THE GYMBOREE CORPORATION EXECUTIVE BONUS PLAN

EX-10.5 22 dex105.htm THE GYMBOREE CORPORATION EXECUTIVE BONUS PLAN The Gymboree Corporation Executive Bonus Plan

Exhibit 10.5

THE GYMBOREE CORPORATION

EXECUTIVE BONUS PLAN

The purpose of this Executive Bonus Plan (the “Plan”) is to provide incentives for certain executives and other key employees of The Gymboree Corporation (the “Company”) to achieve a sustained, high level of financial success and other measures of success for the Company.

I. ADMINISTRATION

The Plan will be administered by the Compensation Committee of the Board of Directors of the Company. The Compensation Committee or subcommittee administering the Plan is referred to herein as the “Committee.” The Committee may delegate to other persons administrative functions that do not involve discretion. The Committee shall have the authority to interpret this Plan, and any interpretation or decision by the Committee with regard to any questions arising under the Plan shall be final and conclusive on all participants in the Plan.
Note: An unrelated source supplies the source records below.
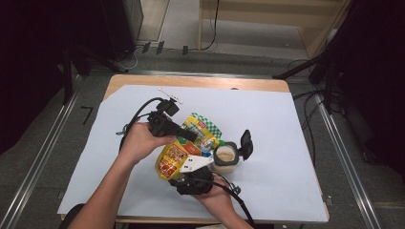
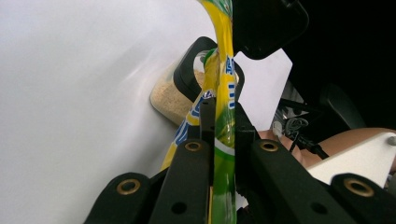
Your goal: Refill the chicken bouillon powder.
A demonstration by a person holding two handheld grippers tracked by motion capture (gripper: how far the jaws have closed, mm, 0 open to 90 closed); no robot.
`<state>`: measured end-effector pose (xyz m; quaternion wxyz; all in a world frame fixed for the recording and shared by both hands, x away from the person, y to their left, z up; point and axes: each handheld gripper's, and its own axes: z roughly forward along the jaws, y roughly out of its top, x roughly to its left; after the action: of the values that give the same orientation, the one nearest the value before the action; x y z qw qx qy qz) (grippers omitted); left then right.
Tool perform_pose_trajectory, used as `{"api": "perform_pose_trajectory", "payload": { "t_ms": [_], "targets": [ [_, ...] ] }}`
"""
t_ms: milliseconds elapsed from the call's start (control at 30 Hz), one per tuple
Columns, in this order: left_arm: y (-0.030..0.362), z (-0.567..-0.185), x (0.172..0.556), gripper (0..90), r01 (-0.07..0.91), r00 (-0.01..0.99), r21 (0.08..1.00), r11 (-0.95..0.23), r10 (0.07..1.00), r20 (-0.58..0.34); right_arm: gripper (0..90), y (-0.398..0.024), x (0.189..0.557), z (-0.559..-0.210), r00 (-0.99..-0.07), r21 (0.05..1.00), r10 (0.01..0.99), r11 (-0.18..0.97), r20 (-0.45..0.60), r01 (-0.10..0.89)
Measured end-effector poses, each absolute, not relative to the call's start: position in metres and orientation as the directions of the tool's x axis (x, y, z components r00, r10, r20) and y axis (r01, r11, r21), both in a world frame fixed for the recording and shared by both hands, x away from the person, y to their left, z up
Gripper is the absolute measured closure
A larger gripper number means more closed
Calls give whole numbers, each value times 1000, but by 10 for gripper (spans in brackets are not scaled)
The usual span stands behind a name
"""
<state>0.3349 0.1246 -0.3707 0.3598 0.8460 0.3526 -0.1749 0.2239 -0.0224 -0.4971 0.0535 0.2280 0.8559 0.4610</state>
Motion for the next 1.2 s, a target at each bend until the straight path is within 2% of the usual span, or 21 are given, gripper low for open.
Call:
{"api": "perform_pose_trajectory", "payload": {
  "t_ms": [733,1067,1200],
  "targets": [
    [144,-367,338,898,726,685,492,-481,445,-577,471,-24,224,-496,-887,818,449,466,110,337],
    [156,-356,336,900,717,697,536,-447,436,-569,466,-29,228,-496,-872,824,467,429,148,369],
    [163,-350,335,900,708,706,564,-424,433,-560,465,-31,229,-494,-865,828,484,427,131,364]
  ]
}}
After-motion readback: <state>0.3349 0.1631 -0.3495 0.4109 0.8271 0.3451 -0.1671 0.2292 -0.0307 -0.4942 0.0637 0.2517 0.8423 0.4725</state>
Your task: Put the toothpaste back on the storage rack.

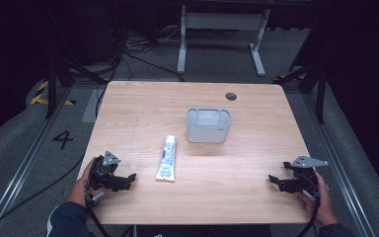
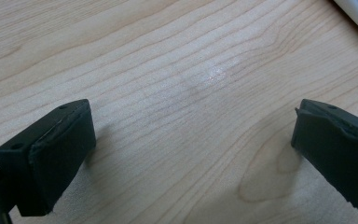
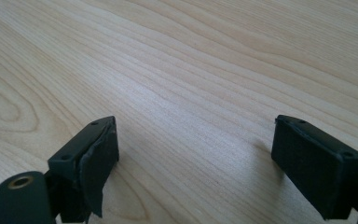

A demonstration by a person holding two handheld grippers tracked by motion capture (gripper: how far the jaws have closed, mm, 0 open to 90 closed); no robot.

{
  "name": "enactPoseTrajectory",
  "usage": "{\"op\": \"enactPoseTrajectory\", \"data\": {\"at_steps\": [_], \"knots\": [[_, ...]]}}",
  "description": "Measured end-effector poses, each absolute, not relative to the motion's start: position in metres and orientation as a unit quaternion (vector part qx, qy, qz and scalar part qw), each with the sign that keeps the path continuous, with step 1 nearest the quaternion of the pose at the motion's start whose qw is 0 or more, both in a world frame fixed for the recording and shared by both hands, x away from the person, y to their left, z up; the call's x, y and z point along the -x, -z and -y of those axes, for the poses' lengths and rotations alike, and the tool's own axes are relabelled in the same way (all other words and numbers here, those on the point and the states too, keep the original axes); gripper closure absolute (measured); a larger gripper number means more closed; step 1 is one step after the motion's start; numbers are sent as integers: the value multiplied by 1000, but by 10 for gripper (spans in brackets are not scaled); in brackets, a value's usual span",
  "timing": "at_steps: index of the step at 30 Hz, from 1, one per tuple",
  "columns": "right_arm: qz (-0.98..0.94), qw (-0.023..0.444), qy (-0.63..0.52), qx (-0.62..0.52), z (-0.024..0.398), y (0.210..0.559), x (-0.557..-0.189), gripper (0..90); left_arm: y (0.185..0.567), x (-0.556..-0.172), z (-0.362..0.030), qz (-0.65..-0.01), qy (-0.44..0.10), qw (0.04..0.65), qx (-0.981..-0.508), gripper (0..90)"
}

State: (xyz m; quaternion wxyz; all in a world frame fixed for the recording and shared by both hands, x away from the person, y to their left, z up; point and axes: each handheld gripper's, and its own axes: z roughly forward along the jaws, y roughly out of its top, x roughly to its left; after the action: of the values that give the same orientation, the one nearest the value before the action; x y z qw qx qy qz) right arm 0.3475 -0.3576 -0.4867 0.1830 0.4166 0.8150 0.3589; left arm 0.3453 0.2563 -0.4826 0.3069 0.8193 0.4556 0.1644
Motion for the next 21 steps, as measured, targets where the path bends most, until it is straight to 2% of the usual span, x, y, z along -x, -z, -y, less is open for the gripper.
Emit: {"op": "enactPoseTrajectory", "data": {"at_steps": [21], "knots": [[-825, 180, -361, -397, 356, 486, -350, 151, 482, -344, -262, -461, -167, 305, -816, 0]]}}
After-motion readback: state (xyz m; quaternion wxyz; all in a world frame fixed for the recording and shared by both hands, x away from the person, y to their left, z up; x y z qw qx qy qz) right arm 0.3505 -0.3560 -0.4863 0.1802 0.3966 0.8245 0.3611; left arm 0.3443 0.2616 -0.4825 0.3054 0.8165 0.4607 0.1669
II. ELIGIBILITY; PARTICIPANTS

The Committee shall select, from among those eligible employees (including executive officers and other key employees of the Company), the persons who shall from time to time participate in the Plan. Participation by an individual with respect to one award under the Plan shall not entitle the individual to participate with respect to subsequent awards, if any.

III. GRANT OF AWARDS

The term “Award” as used in the Plan means a cash award opportunity that is granted to a Participant with respect to the performance period (the “Performance Period”) to which the Award relates. A Participant who is granted an Award shall be entitled to a payment, if any, under the Award only if all conditions to payment have been satisfied in accordance with the Plan and the terms of the Award. Except as otherwise specified by the Committee in connection with the grant of an Award, the Performance Period applicable to Awards under the Plan shall be the fiscal year of the Company. The Committee shall select the Participants, if any, who are to receive Awards for such Performance Period and, in the case of each Award, shall establish the Performance Goals (as defined in Section IV below) applicable to the Award; the amount or amounts that will be payable (subject to adjustment in accordance with Section V) if the Performance Goals are achieved; and such other terms and conditions as the Committee deems appropriate with respect to the Award.

IV. PERFORMANCE GOALS

As used in the Plan, the term “Performance Goal” means any financial or other measure of performance (including individual performance) established by the Committee. An Award may specify more than one Performance Goal and, with respect to any Performance Goal, may specify levels of achievement at which different levels of payment may be earned.


V. AMOUNT PAYABLE UNDER AWARDS

Following the close of a Performance Period, the Committee shall determine whether and to what extent, if at all, the Performance Goal or Goals applicable to each Award granted for the Performance Period have been satisfied. The Committee shall then determine the actual payment, if any, under each Award. The Committee may, in its sole and absolute discretion and with or without specifying its reasons for doing so, adjust the amount payable under an Award for a Performance Period, including, without limitation, by reducing the actual payment to be made under such Award to zero. The Committee may exercise the discretion described in the immediately preceding sentence either in individual cases or in ways that affect more than one Participant.

VI. PAYMENT UNDER AWARDS

Except as otherwise provided in this Section VI, all payments under the Plan will be made after the right to payment vests and in all events by March 15 of the calendar year following the calendar year in which the right to payment vests (or, if later, by the 15th day of the third month following the end of the Company’s taxable year in which the right to payment vests). For purposes of the foregoing sentence, a right to payment will be treated as having vested when it is no longer subject to a substantial risk of forfeiture. Payments hereunder are intended to fall under the short-term deferral exception to Section 409A of the Internal Revenue Code of 1986, as amended, and the regulations thereunder (“Section 409A”), and shall be construed and administered accordingly. Notwithstanding the foregoing, (i) if the documentation establishing the Award provides a specified and objectively determinable payment date or schedule that satisfies the requirements of Section 409A, payment under an award may be made in accordance with such date or schedule, and (ii) the Committee may, but need not, permit a participant to defer payment of an Award beyond the date that the Award would otherwise be payable, provided that any such deferral shall be made in accordance with and subject to the applicable requirements of Section 409A.

VII. MISCELLANEOUS

(a) All payments under the Plan shall be subject to reduction for applicable tax and other legally or contractually required withholdings.

(b) The Committee may amend the Plan at any time and from time to time. The Committee may at any time terminate the Plan.

(c) Except as otherwise determined by the Committee, no payment shall be made under an Award unless the Participant is employed by the Company on the last day of the Performance Period applicable to the Award.

(d) No person shall have any claim or right to be granted an Award, nor shall the selection for participation in the Plan for any Performance Period be construed as giving a Participant the right to be retained in the employ of the Company for that Performance Period or for any other period.